During the same year, Rubusana announced his candidacy for the Thembuland constituency in the Cape Provincial Council as soon as the elections were announced. Many who had mouthed sentiments of racial equality now joined the ranks of the arch-racists to denounce Rubusana for daring to contest the seat. Richard Rose Innes, the Independent Liberal politician and a long-time backer of Jabavu's, recorded his disapproval in the East London Dispatch. All these impediments not withstanding, W B Rubusana ran a most effective campaign. His contacts in the church and its related organisations provided a ready-made network to mobilise the voters; the SANC branches throughout the Cape and the newspaper Ilizwi Labantu provided rallying points for his supporters. When the results were announced on September 21, Rubusana had won the seat and become the first African ever to be elected to serve as a member of the Cape Provincial Council. The event caused quite a stir in South Africa.
In 1911 Rubusana made his third voyage overseas to attend the Universal Races Congress in London. The conference, organised by the Ethical Culture Society to discuss race relations throughout the world, had attracted numerous participants from the United States, Asia and other parts of Africa. Among the American participants was Dr. W E B du Bois, the father of Pan-Africanism. At the time he was engaged in setting up the National Association for the Advancement of Coloured People in the United States. Here Rubusana had the opportunity to rub shoulders with many of the leading black political figures of the world, exchange experiences, and broaden the international contacts of the South African movement.

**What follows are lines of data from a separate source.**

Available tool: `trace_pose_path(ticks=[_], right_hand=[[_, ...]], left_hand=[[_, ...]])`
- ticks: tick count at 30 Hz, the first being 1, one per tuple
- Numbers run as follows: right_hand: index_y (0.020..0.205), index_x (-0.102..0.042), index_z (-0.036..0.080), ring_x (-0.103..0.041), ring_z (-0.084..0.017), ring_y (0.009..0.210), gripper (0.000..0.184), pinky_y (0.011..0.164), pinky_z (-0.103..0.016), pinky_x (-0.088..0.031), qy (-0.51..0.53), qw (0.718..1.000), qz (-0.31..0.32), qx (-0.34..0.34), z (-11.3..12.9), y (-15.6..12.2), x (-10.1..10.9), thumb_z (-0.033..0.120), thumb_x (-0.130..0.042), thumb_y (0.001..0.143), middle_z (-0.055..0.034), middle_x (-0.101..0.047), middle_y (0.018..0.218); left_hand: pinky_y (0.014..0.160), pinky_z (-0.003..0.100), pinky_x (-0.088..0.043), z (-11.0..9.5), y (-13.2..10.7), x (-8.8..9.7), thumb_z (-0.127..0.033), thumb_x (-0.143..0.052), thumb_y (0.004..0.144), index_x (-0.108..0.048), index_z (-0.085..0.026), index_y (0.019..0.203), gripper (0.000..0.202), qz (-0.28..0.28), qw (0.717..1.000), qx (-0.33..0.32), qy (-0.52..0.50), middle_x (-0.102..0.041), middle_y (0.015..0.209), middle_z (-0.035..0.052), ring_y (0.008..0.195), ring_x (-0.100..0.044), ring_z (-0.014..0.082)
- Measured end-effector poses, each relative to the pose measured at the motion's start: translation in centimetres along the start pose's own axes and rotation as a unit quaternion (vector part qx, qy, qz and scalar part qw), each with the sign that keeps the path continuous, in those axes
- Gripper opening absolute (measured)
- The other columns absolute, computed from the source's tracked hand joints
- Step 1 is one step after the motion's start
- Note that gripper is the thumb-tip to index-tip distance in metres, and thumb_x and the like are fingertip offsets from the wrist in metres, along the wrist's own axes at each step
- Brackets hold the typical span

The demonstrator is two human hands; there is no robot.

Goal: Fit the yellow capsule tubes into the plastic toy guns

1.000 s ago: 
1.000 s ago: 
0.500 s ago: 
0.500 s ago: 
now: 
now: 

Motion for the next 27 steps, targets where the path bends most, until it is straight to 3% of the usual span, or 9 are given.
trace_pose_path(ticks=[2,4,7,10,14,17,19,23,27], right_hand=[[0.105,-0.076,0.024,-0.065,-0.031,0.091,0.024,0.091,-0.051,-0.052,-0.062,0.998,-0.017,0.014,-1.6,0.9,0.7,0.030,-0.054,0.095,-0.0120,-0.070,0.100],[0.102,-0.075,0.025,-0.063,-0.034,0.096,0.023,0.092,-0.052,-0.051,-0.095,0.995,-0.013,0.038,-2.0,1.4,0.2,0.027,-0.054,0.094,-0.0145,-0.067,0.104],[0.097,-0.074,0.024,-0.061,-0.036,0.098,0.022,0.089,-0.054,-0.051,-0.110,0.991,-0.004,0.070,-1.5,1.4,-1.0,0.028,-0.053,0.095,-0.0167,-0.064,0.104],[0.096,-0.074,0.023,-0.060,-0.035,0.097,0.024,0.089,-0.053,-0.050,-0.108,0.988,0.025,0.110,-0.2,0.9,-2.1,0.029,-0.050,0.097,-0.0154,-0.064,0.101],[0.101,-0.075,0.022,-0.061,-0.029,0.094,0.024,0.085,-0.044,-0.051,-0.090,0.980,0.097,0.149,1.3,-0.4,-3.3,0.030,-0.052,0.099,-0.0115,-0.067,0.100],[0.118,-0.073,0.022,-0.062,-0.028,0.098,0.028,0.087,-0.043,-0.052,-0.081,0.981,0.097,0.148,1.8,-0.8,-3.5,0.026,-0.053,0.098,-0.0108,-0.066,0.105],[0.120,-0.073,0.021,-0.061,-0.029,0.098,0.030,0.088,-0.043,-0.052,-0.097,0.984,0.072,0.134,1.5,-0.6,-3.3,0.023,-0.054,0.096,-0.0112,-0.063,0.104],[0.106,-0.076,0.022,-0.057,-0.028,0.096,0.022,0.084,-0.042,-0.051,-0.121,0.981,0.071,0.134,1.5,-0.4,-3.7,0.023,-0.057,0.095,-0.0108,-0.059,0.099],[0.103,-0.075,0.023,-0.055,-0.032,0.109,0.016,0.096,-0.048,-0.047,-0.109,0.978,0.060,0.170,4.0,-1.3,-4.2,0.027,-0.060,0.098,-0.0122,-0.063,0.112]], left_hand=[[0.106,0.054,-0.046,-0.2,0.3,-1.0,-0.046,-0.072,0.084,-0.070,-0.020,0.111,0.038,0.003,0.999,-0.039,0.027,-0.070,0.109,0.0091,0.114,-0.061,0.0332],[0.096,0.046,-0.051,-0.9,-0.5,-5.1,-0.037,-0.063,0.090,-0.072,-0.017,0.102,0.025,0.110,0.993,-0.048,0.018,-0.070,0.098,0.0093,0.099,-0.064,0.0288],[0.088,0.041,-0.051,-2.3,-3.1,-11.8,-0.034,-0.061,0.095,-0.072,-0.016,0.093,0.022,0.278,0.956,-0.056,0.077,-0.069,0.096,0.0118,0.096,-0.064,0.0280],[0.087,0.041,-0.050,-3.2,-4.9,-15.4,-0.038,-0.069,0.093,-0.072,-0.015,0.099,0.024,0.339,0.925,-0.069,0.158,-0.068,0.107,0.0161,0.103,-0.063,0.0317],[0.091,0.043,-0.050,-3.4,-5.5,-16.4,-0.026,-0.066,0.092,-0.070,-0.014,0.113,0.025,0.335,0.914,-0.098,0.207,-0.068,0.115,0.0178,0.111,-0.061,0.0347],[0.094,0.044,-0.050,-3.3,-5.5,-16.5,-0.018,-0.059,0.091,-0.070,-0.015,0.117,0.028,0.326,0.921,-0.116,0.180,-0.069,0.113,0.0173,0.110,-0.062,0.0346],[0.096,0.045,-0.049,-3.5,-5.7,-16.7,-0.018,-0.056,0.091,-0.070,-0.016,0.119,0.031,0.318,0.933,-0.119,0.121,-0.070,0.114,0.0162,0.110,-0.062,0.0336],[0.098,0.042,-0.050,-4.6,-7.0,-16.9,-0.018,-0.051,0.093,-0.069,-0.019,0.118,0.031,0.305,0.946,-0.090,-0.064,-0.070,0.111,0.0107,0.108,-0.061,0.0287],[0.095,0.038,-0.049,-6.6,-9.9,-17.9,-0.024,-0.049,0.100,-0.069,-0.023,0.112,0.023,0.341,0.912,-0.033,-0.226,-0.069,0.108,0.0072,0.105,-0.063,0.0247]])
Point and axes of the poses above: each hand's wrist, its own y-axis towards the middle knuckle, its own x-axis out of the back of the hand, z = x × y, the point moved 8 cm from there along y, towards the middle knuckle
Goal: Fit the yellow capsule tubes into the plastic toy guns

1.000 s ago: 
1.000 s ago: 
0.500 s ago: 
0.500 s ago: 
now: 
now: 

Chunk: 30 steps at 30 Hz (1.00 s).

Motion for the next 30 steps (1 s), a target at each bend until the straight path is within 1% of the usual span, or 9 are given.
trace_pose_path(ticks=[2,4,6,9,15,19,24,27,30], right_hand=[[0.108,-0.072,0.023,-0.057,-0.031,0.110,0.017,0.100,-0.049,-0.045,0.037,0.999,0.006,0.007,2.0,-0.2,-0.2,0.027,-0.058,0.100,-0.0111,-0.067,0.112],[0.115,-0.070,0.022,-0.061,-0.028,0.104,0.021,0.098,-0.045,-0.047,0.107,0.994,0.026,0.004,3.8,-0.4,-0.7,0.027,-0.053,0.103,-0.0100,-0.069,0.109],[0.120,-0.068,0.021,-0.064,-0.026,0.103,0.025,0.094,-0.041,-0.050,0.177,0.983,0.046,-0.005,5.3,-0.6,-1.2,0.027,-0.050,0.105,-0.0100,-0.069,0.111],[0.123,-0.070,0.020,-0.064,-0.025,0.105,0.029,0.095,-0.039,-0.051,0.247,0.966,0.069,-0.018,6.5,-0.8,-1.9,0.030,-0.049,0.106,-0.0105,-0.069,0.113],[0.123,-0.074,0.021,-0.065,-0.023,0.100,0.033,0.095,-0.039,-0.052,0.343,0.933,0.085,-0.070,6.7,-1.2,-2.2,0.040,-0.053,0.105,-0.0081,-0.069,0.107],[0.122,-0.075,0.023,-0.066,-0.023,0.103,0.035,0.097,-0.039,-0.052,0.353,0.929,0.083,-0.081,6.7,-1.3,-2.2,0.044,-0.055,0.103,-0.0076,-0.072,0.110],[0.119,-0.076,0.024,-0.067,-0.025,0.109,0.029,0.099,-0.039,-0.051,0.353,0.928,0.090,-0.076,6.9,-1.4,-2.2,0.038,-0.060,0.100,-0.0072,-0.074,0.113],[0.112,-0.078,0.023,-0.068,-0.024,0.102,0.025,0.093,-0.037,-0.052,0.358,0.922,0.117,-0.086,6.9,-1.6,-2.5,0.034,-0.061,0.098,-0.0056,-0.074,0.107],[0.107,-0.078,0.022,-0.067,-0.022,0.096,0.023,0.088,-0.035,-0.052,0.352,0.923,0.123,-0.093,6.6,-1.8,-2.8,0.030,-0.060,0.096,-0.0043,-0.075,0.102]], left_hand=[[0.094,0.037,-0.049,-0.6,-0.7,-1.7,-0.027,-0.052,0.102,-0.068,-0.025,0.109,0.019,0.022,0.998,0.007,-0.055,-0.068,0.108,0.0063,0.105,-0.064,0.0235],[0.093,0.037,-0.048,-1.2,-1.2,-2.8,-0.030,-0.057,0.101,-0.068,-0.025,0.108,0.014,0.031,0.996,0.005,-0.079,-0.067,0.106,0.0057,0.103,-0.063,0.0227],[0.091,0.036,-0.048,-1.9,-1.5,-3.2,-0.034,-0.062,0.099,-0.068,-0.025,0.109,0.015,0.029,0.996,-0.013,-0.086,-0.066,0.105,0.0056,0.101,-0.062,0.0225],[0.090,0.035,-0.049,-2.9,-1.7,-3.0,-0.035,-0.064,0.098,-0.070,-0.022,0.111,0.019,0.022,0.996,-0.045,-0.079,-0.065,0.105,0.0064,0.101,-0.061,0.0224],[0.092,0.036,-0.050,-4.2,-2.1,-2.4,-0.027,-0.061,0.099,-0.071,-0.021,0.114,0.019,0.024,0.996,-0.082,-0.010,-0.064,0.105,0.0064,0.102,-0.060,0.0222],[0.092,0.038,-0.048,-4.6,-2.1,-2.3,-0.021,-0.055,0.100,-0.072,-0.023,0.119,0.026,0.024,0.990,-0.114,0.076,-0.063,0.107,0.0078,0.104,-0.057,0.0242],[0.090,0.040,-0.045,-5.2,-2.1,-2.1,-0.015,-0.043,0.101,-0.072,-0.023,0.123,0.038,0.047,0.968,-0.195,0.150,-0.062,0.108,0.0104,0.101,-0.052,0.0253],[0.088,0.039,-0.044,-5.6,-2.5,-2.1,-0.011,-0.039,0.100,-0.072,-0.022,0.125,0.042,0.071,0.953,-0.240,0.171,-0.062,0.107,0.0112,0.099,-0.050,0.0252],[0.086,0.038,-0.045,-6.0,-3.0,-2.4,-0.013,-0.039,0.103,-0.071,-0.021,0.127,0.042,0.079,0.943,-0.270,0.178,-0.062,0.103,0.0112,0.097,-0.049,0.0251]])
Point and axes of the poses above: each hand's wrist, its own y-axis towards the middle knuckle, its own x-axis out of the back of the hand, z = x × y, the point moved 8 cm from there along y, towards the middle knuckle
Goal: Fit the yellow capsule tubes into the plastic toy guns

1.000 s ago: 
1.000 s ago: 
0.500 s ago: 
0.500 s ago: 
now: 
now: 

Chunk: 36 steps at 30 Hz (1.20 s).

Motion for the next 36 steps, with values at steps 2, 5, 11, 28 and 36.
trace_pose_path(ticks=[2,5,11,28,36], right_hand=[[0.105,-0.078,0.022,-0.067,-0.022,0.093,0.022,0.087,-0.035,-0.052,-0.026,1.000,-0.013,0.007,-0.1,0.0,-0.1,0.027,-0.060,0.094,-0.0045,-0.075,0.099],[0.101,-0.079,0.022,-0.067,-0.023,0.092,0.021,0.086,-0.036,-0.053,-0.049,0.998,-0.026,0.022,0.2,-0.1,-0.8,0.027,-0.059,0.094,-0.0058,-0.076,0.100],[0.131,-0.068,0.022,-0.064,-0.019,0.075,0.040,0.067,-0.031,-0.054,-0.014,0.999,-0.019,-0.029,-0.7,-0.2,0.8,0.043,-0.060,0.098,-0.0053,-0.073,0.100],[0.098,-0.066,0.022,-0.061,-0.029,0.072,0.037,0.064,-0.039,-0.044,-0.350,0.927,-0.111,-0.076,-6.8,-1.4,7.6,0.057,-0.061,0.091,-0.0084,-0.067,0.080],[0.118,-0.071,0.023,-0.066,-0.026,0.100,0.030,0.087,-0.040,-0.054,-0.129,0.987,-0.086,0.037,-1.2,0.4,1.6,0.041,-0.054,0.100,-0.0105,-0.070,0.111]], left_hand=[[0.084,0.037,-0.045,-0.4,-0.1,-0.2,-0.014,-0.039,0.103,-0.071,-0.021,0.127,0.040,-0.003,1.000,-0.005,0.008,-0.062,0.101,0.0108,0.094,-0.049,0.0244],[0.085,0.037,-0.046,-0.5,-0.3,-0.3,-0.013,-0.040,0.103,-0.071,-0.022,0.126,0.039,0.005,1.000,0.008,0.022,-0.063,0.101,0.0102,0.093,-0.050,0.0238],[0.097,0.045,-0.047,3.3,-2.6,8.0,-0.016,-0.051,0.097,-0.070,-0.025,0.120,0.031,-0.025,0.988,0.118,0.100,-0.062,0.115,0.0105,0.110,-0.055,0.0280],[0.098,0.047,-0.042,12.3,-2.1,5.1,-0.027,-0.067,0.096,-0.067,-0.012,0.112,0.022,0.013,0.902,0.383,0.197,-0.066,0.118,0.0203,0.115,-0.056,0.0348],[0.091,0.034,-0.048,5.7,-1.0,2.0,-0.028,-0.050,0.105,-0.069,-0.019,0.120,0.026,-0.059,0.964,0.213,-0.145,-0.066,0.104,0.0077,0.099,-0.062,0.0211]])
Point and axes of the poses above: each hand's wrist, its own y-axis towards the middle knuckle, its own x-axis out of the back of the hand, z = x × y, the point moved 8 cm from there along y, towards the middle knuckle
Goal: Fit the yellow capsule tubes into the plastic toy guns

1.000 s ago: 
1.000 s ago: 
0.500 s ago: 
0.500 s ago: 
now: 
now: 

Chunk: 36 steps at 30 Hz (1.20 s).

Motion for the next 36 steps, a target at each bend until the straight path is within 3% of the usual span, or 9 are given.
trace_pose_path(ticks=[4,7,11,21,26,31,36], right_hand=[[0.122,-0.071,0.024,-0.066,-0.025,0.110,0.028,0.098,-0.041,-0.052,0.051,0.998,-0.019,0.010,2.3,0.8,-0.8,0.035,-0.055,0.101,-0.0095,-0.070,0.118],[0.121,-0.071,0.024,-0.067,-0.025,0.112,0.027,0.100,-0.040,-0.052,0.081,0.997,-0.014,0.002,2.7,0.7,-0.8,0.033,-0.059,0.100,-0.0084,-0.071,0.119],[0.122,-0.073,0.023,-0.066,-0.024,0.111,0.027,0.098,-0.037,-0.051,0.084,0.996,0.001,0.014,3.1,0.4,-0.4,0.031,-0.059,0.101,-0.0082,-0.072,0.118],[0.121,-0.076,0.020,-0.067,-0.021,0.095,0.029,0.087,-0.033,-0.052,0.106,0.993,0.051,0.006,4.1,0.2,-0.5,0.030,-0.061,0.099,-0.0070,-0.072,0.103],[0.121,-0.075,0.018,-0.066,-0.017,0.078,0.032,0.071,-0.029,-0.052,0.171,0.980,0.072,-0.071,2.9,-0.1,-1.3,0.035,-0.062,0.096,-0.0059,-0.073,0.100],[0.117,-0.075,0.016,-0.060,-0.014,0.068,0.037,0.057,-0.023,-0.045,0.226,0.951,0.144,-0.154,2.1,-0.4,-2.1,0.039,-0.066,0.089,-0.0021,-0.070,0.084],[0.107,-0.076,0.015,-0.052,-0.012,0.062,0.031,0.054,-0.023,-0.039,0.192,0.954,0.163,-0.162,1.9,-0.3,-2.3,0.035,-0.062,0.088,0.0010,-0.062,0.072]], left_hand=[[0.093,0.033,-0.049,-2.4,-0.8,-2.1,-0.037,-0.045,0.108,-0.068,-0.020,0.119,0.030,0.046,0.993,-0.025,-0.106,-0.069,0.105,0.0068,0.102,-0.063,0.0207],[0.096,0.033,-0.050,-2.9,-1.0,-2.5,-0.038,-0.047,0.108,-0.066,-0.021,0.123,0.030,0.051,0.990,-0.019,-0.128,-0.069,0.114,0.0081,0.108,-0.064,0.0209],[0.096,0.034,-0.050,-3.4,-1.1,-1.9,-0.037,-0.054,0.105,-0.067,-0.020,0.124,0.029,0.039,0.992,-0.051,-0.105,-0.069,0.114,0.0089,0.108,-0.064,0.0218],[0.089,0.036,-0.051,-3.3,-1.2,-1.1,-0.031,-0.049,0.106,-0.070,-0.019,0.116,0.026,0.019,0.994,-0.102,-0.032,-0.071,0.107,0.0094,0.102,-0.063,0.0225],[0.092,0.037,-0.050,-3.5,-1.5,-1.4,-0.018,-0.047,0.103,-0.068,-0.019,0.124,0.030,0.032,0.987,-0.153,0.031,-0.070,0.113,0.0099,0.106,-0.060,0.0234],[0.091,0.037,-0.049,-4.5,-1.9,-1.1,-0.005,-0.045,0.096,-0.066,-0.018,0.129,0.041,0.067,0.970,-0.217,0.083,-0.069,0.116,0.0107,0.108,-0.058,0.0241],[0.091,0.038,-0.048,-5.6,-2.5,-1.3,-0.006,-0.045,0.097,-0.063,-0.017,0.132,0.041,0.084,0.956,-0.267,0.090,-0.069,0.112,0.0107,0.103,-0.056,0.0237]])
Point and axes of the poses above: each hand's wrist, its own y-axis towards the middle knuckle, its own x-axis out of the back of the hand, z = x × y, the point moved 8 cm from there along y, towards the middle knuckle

Rubusana returned home convinced of the need for a national organisation. He and his colleagues had attempted to create such a movement in 1902, but had not been able to extend beyond the boundaries of the Cape. The idea of setting up a national organisation had been placed before the deputation to London in 1909 by Pixley Ka Isaka Seme and was implemented in late 1911. Rubusana was one of the hundred delegates who went to Bloemfontein on 8th January 1912 to attend the inaugural conference of the African National Congress. As an experienced political campaigner, he was appointed on to the constitutional commission chaired by Richard Msimang, and elected as one of the Vice-Presidents of the ANC.
Rubusana was involved in every aspect of the Anti-Land Act Campaign which was an attack on the Native Land Bill of June 1913. He featured prominently in every stage of its development. When the deputation to London was chosen he was amongst them. Rubusana and others arrived back in South Africa shortly before the outbreak of the First World War.
In 1914, Rubusana experienced a personal political defeat. When his term of office in the Cape Provincial council expired that year he decided to contest the seat once more. However on this occasion an old colleague John Tengo Jabavu, took the field against him. The two men had been opponents in many campaigns and had experienced numerous differences of opinion over the years. John Tengo Jabavu was awarded the position.
During the First World War (1914-1919), Rubusana personally offered his services to recruit 5,000 men provided the government was prepared to train them in modern warfare. The ANC leaders undertook to suspend all their campaigns and mass agitation for the duration of the war as a demonstration of loyalty. Smuts, on behalf of the government, thanked them for their declarations of loyalty but declined Rubusana's offer with words to the effect that since this was a "White man's war" he saw no reason why the Africans should take a hand in the fighting.
Rubusana died on 17th April 1936 in East London at the age of 78.